"Reasons to Consider Phone Therapy" by Shobana Nuland, LMHC

For many who don't have time to commute, phone therapy can be as effective as in-person therapy.  In our busy, often over-scheduled lives, time has become a very valuable commodity.  Although getting support and guidance with life's challenges is a very nurturing form of self care, taking the time to visit a therapist in person in and of itself can be counter productive.

Reid lives an hour from work and even farther from my office.  After several in-person sessions, he shared that the commute was getting too stressful.  After discussing his doubts, he decided that he wanted to try phone therapy.  After the first phone session, Reid revealed how relieved he was.  After getting home from work, he spent time "unwinding" and then called for his appointment.  He shared that not only was he able to discuss the same issues that he would have discussed in person, but that in not being stressed over the long commute, he was more relaxed and receptive to  solutions.

Living too far away for in-person therapy is another good reason to consider phone therapy.  Several of my clients who live out of state have been referred to me by clients that see me locally.  Whether looking for a good restaurant, a new dentist or a summer camp for the children, it's always comforting to have a referral from someone you trust.  Susan and her sister, Stephanie have both seen me in-person.  When they referred me to their sister who lives in Boston, there was an immediate connection and phone therapy worked well for her.  Of course, a referral is not always possible.  Clients who had not previously heard of me used an initial interview to ask questions and have their concerns addressed.  In either case, it is important to interview a potential therapist to make sure that your concerns are treated with confidentiality, compassion and utmost respect.

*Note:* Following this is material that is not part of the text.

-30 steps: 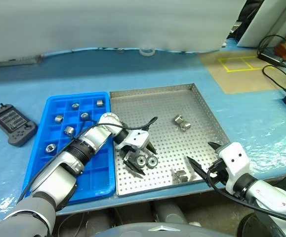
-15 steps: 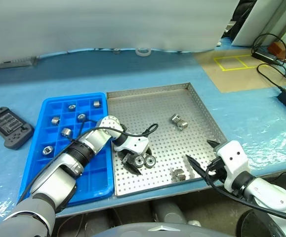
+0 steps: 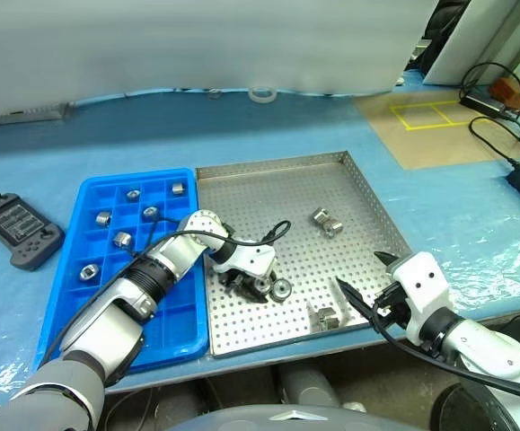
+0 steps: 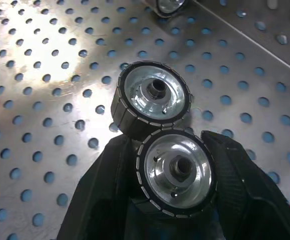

Elderly clients or the disabled find that phone therapy can be empowering.  Rather than being dependent on friends and relatives to get to appointments, this is a time when they can be self sufficient.  People in these circumstances are frequently dealing with loneliness, anxiety and depression.  Being able to talk through and resolve these emotional issues adds to the quality of their lives.

Phone therapy can be very effective in treating depression.  Depression and its symptoms affect people in all walks of life.  At certain times, we all can feel sad, lonely, worthless and/or pessimistic.  Depression is when these feelings become extreme, constant and keep people from functioning in a healthy way.  Depression can bring on symptoms such as sleep disturbance, lethargy, social withdrawal and change of appetite.  According to the results of a randomized trial reported in the October 2009 Archives of General Psychiatry, "When people get brief, structured, phone-based cognitive behavioral psychotherapy soon after starting on antidepressant medication, significant benefits may persist two years after their first session, with only modest rises in cost."

When clients simply prefer the comfort of their own home or office, phone therapy is a good solution.  Carol had wanted to work on some issues for quite awhile but did not like the idea of revealing such personal information in a strange setting.  She put off getting help until a friend of hers told her about phone therapy.  After doing some research as to its effectiveness, Carol gave me a call.  She told me that it would be easiest for her to be honest and open if she could be in the comfort of her own home.  Carol felt relieved that her feelings were validated.  Carol listened to her needs and phone therapy turned out to be quite successful for her.

It is important to note that phone therapy is not appropriate or in the best interest for individuals:

  • ...who are experiencing crisis.
  • ...who are suicidal and in need of immediate assistance.  Call 911.
  • ...who have serious unresolved trauma and family of origin issues.
  • ...who have severe mental health issues such as schizophrenia and bi-polar disorder.
  • ...with alcohol or other drug dependency issues.